O hospital Semed, na época o único particular de Camaçari, ainda não se pronunciou. Tentar ganhar tempo, quem sabe forçar a prescrição do processo. Segue como réu, ao lado da Hapvida Assistência Médica, que comprou recentemente o Semed.
Multiparentalidade
Os pedidos são a multiparentalidade, ou seja, a inclusão dos nomes dos pais biológicos nos seus registros pessoais e de seus filhos, e a indenização por danos morais “da forma mais abrangente possível, considerada a circunstância de que esse dano é de natureza constante e até crescente, sabendo-se ser impossível a recuperação plena”, enfatiza a ação movida por Joana contra as duas empresas hospitalares.
“E nesse sentido, a indenização por dano moral deve representar para a vítima uma satisfação capaz de amenizar de alguma forma o abalo sofrido e de infligir ao causador sanção e alerta para que não volte a repetir o ato, uma vez que fica evidenciado completo descaso aos transtornos causados”, argumenta.
“Não há qualquer dúvida quanto ao sofrimento psicológico causado, não se tratando de pequeno incômodo ou dissabor, mas de dor e sofrimento que, se apartando da normalidade, revela-se suficiente a interferir intensamente no comportamento psicológico da parte autora”. “A dimensão do dano moral atingiu seu grau máximo”, assevera.
Intuição
No hospital, a troca dos bebês chegou a ser intuída pelo pai biológico de Joana. “Ele comentou com a minha tia”, conta Joana. O bebê que chegava com as enfermeiras não parecia o mesmo a que a esposa – desmaiada após o parto de fórceps – tinha dado à luz. Mas a tia disse que o cabelinho caía depois do parto, era normal estar diferente. A outra bebê nascera de cesariana e a mãe se recuperava da cirurgia. Ambas genitoras, abaladas pelos partos difíceis, e dividindo a mesma enfermaria, devido à falta de vagas momentânea em quarto de convênio, não se deram conta do que acontecia.
Mas enquanto as duas meninas cresciam, as diferenças físicas e de temperamento assombravam as duas famílias. Aos oito anos, Joana escreveu uma carta onde dizia sobre “essa mulher que se diz ser minha mãe, mas não é minha mãe”. A mãe, ao encontrar o escrito, guardou-o, com muita mágoa. A adolescência foi talvez ainda mais difícil. Aos 17 anos, Joana foi expulsa de casa pela mãe. “Não te conheço como filha”, exasperou.
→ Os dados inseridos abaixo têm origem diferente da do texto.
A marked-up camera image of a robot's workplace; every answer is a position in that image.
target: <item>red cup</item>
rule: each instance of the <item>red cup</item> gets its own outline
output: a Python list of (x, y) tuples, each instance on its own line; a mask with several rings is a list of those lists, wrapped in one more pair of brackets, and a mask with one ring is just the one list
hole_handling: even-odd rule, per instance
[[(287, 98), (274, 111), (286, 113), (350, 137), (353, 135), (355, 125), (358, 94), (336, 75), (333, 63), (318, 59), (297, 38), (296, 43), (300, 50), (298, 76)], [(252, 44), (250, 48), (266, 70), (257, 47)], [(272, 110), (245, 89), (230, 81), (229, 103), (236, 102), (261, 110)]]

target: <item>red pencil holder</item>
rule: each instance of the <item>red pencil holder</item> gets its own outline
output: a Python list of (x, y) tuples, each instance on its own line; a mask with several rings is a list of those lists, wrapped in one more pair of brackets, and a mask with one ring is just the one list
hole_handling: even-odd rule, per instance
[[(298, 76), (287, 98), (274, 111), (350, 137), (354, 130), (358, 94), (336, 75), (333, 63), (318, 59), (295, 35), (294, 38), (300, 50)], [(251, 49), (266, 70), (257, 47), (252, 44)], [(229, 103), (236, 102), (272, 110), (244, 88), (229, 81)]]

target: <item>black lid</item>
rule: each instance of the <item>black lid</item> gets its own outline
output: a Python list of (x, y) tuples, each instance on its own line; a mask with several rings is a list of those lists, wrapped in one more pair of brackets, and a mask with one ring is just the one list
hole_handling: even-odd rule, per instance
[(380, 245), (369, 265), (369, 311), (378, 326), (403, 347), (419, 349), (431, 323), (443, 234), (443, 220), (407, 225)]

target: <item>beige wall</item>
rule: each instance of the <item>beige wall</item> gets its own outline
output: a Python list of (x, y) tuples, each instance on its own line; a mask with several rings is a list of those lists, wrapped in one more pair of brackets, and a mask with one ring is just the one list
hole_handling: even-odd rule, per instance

Trinta e um anos depois, diante da resposta para tantas divergências, as duas mulheres se viram diante de novos enigmas. “Perguntei se ainda podia chama-la de mãe. Ela não respondeu”, lamenta Joana. O pai já lhe afirmou que sim. No compasso do avanço das relações familiares, Joana percebe que, ao se deparar com “a distância [genética] de não ser filha deles”, a aproximou afetivamente. “Me fez admirar quem eles são”, diz
“Eu não sei o que tem mais por vir. Torço pra que todo mundo se recupere da melhor forma. Que meus pais consigam, como me amam, amar a filha deles, assim como os meus pais biológicos amam as filhas deles. Que tudo fique bem, que tudo se equilibre”, roga.